> **EXERCISE AIM**:
Only a number is expected here: the count of lines in the data that contain "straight".

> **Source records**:

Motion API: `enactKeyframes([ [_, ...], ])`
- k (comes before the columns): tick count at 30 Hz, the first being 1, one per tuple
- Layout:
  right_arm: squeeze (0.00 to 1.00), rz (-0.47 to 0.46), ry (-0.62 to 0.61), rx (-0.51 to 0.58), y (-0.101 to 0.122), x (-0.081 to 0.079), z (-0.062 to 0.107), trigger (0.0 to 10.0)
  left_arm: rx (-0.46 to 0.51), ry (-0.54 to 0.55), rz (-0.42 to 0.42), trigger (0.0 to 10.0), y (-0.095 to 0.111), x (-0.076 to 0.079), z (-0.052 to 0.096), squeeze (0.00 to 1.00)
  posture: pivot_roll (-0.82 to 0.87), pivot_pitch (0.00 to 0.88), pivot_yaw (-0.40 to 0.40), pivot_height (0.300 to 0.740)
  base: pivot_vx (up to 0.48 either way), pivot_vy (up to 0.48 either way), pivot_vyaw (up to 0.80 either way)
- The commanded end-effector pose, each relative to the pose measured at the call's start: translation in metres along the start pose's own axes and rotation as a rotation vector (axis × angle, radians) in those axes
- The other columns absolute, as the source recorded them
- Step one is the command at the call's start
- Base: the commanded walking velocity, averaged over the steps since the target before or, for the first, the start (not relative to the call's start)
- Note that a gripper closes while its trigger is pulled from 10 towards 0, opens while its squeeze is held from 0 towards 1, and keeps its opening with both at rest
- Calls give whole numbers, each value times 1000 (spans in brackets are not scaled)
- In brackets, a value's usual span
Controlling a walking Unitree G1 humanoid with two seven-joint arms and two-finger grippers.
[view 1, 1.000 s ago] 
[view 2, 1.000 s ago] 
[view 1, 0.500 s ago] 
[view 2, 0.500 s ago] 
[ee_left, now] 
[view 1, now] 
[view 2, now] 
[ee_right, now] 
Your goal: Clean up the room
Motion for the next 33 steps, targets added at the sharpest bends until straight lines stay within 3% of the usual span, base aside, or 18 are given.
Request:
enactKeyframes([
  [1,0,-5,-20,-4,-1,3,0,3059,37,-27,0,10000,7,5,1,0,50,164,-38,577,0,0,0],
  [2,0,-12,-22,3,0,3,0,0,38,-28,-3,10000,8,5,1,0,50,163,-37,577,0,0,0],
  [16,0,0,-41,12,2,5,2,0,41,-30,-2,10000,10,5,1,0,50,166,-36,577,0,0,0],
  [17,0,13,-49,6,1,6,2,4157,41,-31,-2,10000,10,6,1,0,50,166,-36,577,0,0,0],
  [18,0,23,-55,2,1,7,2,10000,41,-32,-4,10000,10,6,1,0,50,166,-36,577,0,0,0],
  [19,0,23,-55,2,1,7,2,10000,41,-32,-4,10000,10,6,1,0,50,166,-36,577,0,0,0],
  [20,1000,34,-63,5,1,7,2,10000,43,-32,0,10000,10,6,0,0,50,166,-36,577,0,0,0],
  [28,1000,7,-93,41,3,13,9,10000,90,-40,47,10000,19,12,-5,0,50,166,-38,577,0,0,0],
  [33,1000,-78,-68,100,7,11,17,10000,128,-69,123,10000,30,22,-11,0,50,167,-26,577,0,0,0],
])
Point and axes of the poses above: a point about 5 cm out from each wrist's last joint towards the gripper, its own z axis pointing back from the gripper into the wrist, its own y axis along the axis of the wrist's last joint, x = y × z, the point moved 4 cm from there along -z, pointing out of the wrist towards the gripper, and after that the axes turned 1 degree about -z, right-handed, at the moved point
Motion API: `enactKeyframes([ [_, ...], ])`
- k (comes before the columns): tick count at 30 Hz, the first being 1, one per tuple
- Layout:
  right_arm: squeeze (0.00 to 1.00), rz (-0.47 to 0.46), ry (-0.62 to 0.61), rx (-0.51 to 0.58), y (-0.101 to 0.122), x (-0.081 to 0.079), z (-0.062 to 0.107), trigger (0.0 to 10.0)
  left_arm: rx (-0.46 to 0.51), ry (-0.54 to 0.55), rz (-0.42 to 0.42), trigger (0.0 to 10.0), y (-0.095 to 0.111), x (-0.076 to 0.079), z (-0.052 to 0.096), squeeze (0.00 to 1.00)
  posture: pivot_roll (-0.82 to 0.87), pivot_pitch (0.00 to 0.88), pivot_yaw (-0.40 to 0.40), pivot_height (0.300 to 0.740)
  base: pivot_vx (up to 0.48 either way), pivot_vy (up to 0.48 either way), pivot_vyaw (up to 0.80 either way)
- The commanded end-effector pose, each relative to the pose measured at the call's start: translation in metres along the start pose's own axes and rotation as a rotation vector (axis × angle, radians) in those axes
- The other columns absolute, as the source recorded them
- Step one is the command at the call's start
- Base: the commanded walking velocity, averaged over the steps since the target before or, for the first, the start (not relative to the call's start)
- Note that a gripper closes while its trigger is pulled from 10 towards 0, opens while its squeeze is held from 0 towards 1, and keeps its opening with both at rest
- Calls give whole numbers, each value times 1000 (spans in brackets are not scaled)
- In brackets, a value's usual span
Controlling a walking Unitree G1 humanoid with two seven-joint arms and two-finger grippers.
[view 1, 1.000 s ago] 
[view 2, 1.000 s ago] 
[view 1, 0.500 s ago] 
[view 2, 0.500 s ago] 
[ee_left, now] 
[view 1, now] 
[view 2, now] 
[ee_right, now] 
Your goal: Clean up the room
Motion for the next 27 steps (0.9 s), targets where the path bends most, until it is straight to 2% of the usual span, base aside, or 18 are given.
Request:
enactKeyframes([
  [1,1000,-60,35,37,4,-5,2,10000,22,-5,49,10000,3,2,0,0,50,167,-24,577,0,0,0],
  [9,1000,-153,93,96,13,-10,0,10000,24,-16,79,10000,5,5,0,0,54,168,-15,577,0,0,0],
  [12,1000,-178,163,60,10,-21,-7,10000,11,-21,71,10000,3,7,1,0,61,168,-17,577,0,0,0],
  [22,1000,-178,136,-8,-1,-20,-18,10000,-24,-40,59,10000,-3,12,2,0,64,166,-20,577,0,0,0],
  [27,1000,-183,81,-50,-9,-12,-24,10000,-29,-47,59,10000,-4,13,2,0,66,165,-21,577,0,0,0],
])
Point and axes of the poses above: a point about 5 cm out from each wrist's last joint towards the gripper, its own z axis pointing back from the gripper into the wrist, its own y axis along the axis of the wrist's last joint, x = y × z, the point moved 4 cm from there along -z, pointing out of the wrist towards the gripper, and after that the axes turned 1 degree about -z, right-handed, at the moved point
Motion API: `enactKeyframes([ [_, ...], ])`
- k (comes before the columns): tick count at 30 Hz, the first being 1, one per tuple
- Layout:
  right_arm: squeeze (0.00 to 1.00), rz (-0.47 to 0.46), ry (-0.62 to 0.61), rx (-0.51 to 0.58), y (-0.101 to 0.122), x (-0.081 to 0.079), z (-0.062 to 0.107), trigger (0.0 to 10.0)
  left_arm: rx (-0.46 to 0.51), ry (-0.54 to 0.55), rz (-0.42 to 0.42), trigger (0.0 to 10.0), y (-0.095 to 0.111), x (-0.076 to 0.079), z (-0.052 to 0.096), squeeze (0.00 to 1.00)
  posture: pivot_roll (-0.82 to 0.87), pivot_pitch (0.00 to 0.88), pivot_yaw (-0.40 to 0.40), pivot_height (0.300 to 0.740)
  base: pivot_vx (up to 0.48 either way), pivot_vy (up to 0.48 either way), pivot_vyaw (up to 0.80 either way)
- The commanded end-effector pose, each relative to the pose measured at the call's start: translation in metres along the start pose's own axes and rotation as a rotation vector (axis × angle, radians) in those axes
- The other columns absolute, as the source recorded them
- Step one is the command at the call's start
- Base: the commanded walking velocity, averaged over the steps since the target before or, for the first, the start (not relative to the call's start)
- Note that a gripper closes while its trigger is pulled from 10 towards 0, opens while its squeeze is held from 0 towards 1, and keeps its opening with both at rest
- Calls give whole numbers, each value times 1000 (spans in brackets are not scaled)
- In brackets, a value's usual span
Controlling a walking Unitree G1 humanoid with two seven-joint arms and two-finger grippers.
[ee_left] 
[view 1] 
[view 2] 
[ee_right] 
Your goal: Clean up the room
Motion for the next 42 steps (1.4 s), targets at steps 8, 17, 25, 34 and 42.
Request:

> **RESULT OF THIS EXERCISE**:
2